では、なぜ日本は子どもの人権が軽く扱われてきたのか。そのあたりを同年に発行された『児童を護る』(児童養護協会)のなかで、東京帝国大学教授の穂積重遠氏はこう分析をしている。
「親が自分の子供のことを始末するのだから、それにどうもあまり立入ることは宜しくあるまいといういふことで、この親権といふものに遠慮していたといふことが、少なくともこの児童虐待防止法といふものが今まで制定されたなかつた一つの理由ではなかったらうか。斯う思ふのであります。(中略)この時計は私の所有物であるといふののと同じやうな意味で、子供は親の所有物だといふやうな意味から、親の権利として親権といふものが認められるやるになつて来たに相違ないのであります。沿革上は確かにさうであります」(『児童を護る』児童養護協会 33ページ)
もうお分かりだろう。日本人にとって長く子どもは「親の所有物」だったのである。「所有物」だから平気で間引くこともできたし、売り飛ばすこともできた。「所有物」だから自分が生に絶望をしたときにちゅうちょなく道連れにできたのだ。
昭和14年(1939年)に発行された『児童愛護思想並児童保護施設普及に関する参考資料』(中央社会事業協会)のなかの、「親子心中に関する調査」によると、昭和2年(1927年)7月から昭和10年(1935年)6月までの8年間で親子心中は1735件、亡くなった子どもの数は2700人にものぼっている。1年で337.5人の子どもが親に殺されていたわけだ。

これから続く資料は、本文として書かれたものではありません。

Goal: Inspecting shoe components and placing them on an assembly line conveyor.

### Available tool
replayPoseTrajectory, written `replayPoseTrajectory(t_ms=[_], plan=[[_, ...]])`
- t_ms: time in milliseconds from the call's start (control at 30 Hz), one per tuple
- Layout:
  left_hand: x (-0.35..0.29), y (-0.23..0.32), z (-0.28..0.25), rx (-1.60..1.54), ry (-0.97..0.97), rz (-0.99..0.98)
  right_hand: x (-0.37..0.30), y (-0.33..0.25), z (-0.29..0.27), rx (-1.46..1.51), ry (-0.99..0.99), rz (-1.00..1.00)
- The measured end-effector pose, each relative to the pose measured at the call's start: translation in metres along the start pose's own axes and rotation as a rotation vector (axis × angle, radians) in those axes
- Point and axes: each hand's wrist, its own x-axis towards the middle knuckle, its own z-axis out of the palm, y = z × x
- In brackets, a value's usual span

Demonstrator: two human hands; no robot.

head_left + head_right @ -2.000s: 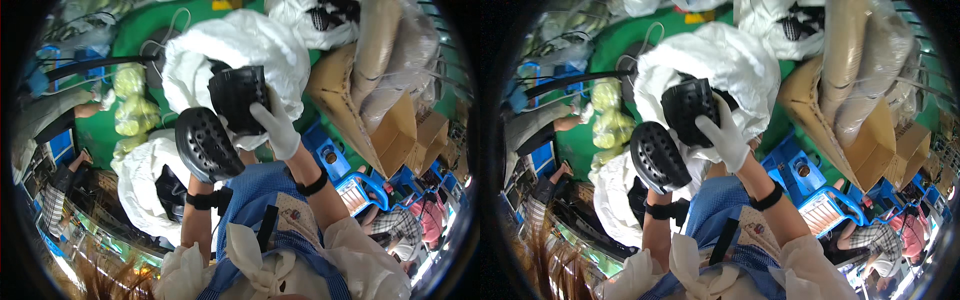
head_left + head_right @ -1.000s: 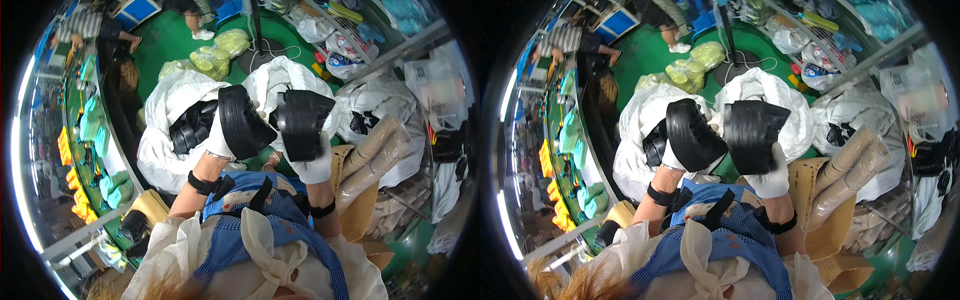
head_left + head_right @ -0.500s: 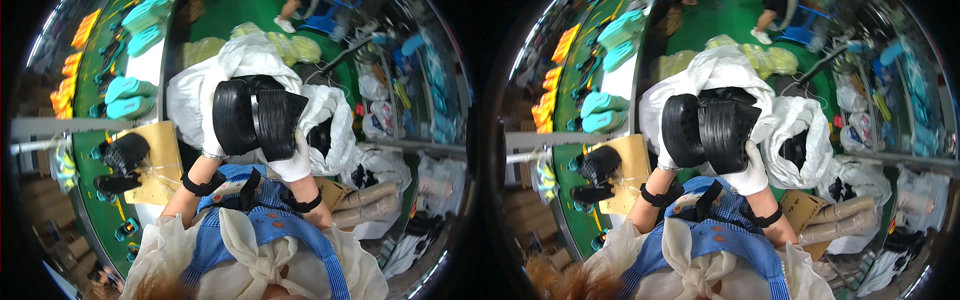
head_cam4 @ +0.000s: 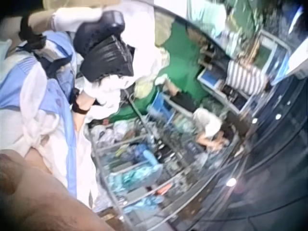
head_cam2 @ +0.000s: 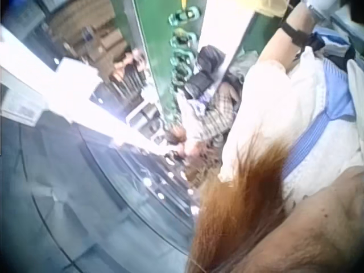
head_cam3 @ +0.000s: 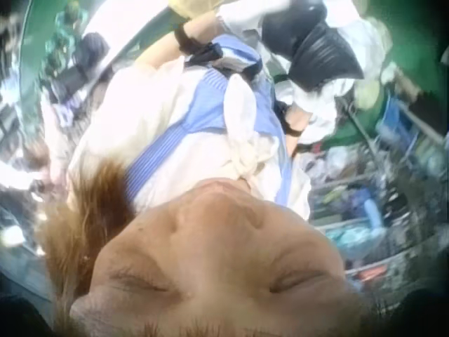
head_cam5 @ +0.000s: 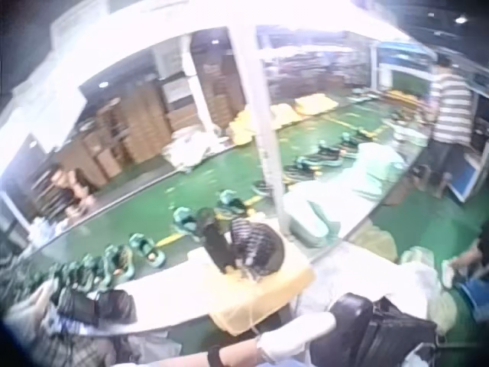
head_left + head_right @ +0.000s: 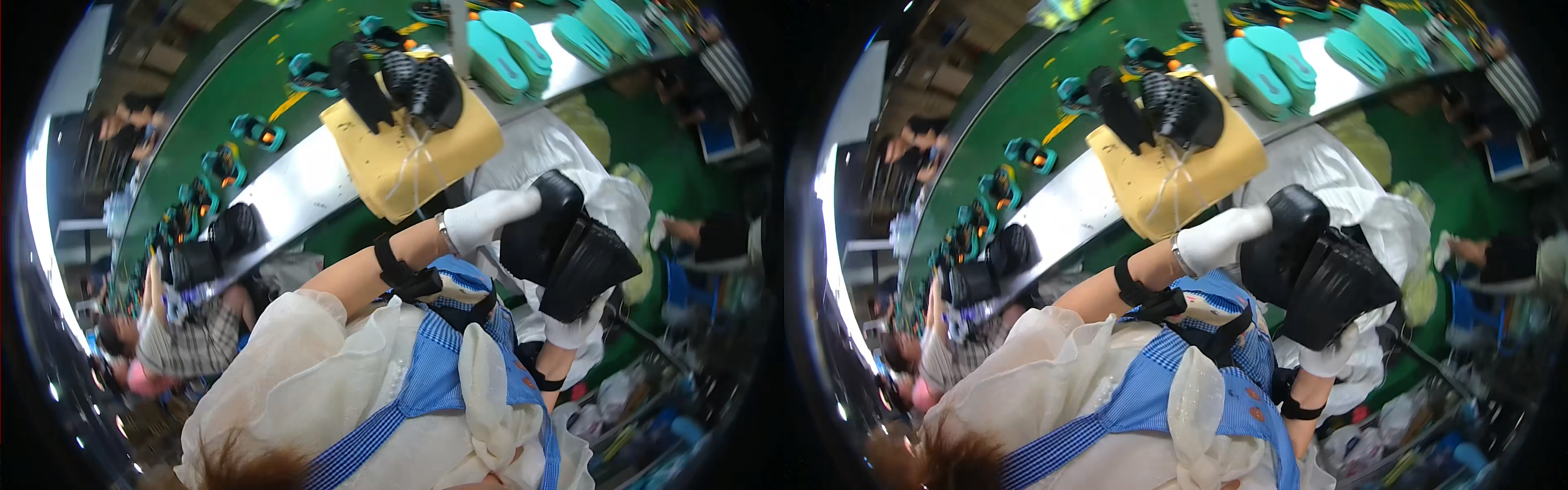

そう聞くと、「この時代は極貧世帯も多くて生きる希望がなかったんだ」という人もいるが、その指摘は必ずしもあてはまらない。親子心中の理由として「生活困窮」は460件とトップだが全体の26%に過ぎず、ほとんどは「家庭不和」(322件)、「精神異常」(298件)など現代社会とそれほど変わらぬ理由が並んでいる。